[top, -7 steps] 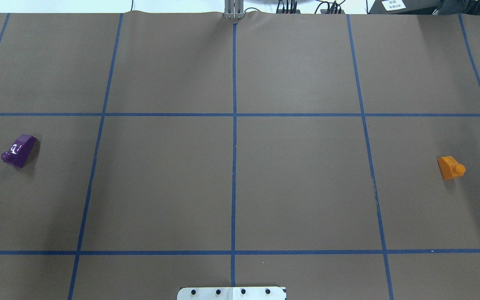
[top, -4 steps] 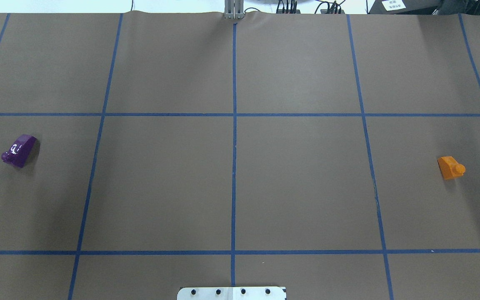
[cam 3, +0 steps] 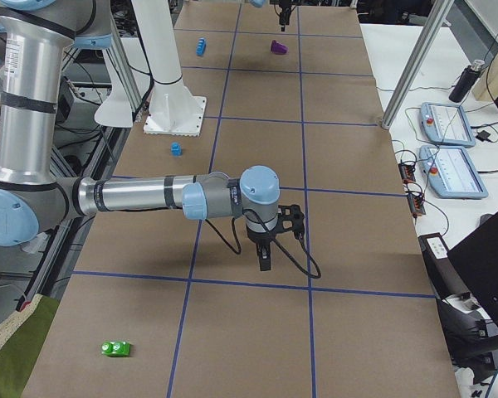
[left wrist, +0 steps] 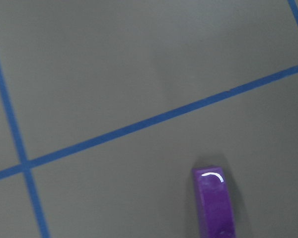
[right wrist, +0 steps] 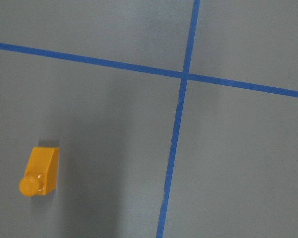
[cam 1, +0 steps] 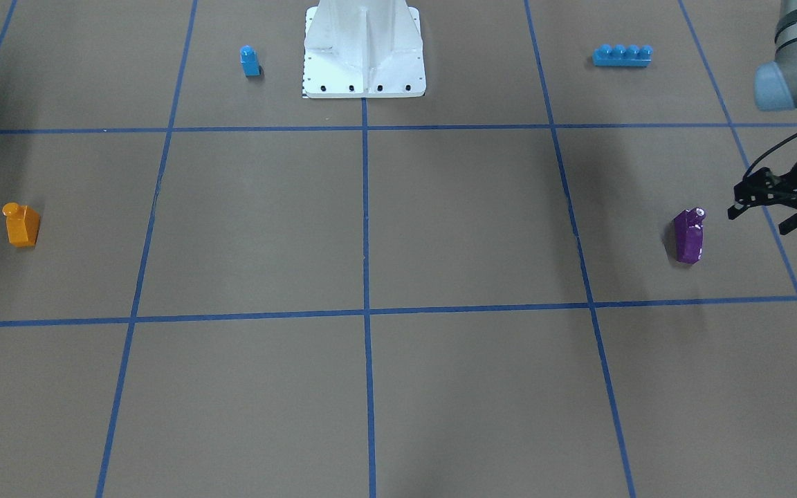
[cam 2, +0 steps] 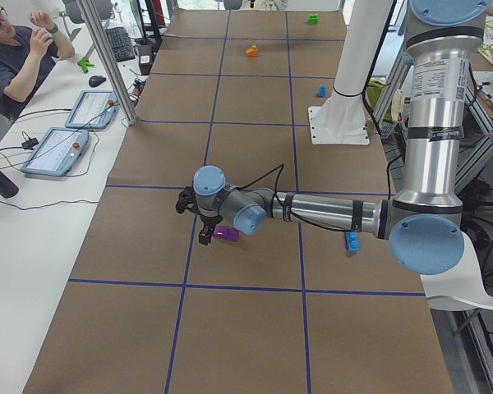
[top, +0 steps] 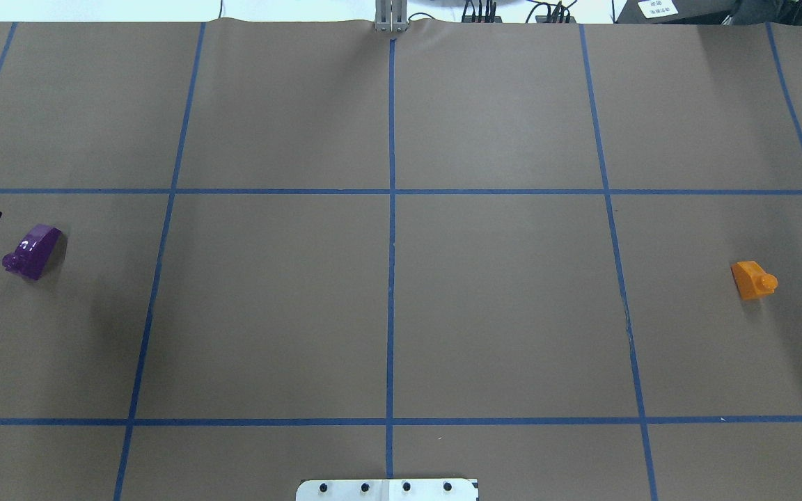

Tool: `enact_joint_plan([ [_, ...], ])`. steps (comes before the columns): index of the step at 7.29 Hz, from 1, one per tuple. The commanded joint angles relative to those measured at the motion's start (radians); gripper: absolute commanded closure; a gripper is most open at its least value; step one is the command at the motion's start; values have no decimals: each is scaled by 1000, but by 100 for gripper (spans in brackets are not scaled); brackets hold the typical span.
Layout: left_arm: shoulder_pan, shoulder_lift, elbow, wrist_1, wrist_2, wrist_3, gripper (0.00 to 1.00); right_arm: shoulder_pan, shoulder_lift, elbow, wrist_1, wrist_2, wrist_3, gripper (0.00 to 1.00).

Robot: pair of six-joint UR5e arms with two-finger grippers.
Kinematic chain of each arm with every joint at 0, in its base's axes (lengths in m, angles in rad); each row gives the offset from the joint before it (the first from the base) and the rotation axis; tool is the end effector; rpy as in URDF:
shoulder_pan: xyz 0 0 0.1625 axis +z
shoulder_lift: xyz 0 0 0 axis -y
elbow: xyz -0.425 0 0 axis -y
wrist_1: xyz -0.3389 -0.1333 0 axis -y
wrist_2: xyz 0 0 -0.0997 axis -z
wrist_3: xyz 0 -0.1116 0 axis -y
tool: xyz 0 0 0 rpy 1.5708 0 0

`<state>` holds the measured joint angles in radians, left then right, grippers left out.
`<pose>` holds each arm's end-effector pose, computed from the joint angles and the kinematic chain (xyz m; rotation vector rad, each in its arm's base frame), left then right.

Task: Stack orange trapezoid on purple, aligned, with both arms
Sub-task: 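Lower the left gripper onto the purple trapezoid block and close it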

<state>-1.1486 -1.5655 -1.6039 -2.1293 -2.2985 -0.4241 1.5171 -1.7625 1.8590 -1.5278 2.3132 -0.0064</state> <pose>0.1369 -0.4490 0.5923 0.2205 0.8740 0.2114 0.0381 -0.3691 0.6146 0.1155 -0.7444 -0.1090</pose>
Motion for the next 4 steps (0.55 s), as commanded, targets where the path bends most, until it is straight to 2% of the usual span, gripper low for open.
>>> enact_joint_plan([
  [1, 142, 8, 5, -83, 93, -171, 0, 0, -2, -3, 0, -2, -1, 0],
  [3, 182, 7, 28, -86, 109, -156, 0, 0, -2, -3, 0, -2, -1, 0],
  [4, 190, 10, 27, -86, 129, -142, 4, 0, -2, -3, 0, -2, -1, 0],
])
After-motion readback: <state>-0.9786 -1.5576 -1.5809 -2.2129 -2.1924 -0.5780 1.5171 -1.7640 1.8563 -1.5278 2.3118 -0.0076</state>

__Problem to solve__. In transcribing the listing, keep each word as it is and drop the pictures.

__Solution for this exercise__.
[top, -7 steps] 
[top, -4 steps] 
[cam 3, +0 steps] 
[left wrist, +0 steps] 
[right wrist, +0 steps] 
[cam 1, +0 steps] 
[cam 2, +0 steps] 
[top, +0 steps] 

Tool: `enact_joint_plan([ [_, ...], ])`. steps (comes before the columns): index of the step at 7.29 Hz, from 1, one per tuple. The commanded joint angles relative to those measured at the motion's start (radians); gripper: absolute commanded closure; a gripper is most open at its least value; step one is the command at the motion's start; values have no decimals: each is scaled by 1000, but by 100 for gripper (spans in brackets are not scaled); brackets hold the typical span.
Layout: left_arm: shoulder_pan, shoulder_lift, elbow, wrist_1, wrist_2, wrist_3, gripper (0.00 to 1.00); right_arm: shoulder_pan, shoulder_lift, elbow, wrist_1, wrist_2, wrist_3, gripper (0.00 to 1.00).

Robot: pair of six-joint UR5e arms with two-finger grippers.
Kinematic chain of each arm with every joint at 0, in its base's axes (lengths in m, angles in rad); each row gives the offset from the joint before it (the first from the base) and the rotation axis; tool is the end effector; rpy as in URDF:
shoulder_pan: xyz 0 0 0.1625 axis +z
shoulder_lift: xyz 0 0 0 axis -y
elbow: xyz -0.425 0 0 axis -y
wrist_1: xyz -0.3389 -0.1333 0 axis -y
wrist_2: xyz 0 0 -0.0997 axis -z
wrist_3: xyz 0 -0.1116 0 axis -y
tool: xyz 0 0 0 rpy 1.5708 0 0

`<state>` holds the measured joint angles in radians, left then right, grippers left out.
`<pose>` holds each arm's end-effector pose, computed from the joint angles and the kinematic chain (xyz m; rotation vector rad, each in its arm's base frame), left then right.

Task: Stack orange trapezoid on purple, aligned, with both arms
Sub-task: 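Lower the left gripper onto the purple trapezoid block and close it
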
<state>-1.1486 -1.5655 -1.6039 -2.1293 -2.2985 -0.4241 1.5171 -1.7625 1.8590 -1.5278 2.3132 -0.0064</state> <pose>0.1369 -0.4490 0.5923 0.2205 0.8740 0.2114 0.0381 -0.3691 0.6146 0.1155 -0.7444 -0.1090</pose>
Motion for the next 4 steps (0.55 s), as commanded, targets where the path bends most, until it is straight to 2% of the usual span, gripper low for open.
>>> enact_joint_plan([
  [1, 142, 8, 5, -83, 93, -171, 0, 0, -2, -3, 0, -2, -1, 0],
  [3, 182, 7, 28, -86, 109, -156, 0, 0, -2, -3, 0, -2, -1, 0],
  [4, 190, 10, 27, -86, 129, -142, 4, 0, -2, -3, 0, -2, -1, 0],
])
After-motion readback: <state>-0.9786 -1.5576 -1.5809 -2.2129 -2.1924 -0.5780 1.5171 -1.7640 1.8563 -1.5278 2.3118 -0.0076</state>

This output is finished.